◆ **SUPPLIED INFORMATION**:
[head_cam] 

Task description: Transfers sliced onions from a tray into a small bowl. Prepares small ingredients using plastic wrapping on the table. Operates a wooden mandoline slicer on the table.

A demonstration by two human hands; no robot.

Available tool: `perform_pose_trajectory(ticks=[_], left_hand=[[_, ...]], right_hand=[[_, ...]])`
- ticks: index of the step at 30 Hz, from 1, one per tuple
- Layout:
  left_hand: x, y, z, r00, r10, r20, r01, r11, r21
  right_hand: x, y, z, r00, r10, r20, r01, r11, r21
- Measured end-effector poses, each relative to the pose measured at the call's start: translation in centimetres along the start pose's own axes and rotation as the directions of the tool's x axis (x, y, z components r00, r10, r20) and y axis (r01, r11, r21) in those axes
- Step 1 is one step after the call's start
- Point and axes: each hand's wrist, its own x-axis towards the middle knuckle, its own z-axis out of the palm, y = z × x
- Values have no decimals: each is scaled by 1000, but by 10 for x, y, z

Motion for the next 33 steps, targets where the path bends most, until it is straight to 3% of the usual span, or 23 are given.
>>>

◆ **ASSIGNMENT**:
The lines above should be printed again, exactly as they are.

◆ **ANSWER SPACE**:
[head_cam] 

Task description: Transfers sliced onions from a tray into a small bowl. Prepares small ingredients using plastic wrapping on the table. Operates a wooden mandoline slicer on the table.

A demonstration by two human hands; no robot.

Available tool: `perform_pose_trajectory(ticks=[_], left_hand=[[_, ...]], right_hand=[[_, ...]])`
- ticks: index of the step at 30 Hz, from 1, one per tuple
- Layout:
  left_hand: x, y, z, r00, r10, r20, r01, r11, r21
  right_hand: x, y, z, r00, r10, r20, r01, r11, r21
- Measured end-effector poses, each relative to the pose measured at the call's start: translation in centimetres along the start pose's own axes and rotation as the directions of the tool's x axis (x, y, z components r00, r10, r20) and y axis (r01, r11, r21) in those axes
- Step 1 is one step after the call's start
- Point and axes: each hand's wrist, its own x-axis towards the middle knuckle, its own z-axis out of the palm, y = z × x
- Values have no decimals: each is scaled by 1000, but by 10 for x, y, z

Motion for the next 33 steps, targets where the path bends most, until it is straight to 3% of the usual span, or 23 are given.
>>>

The output for this exercise is now complete.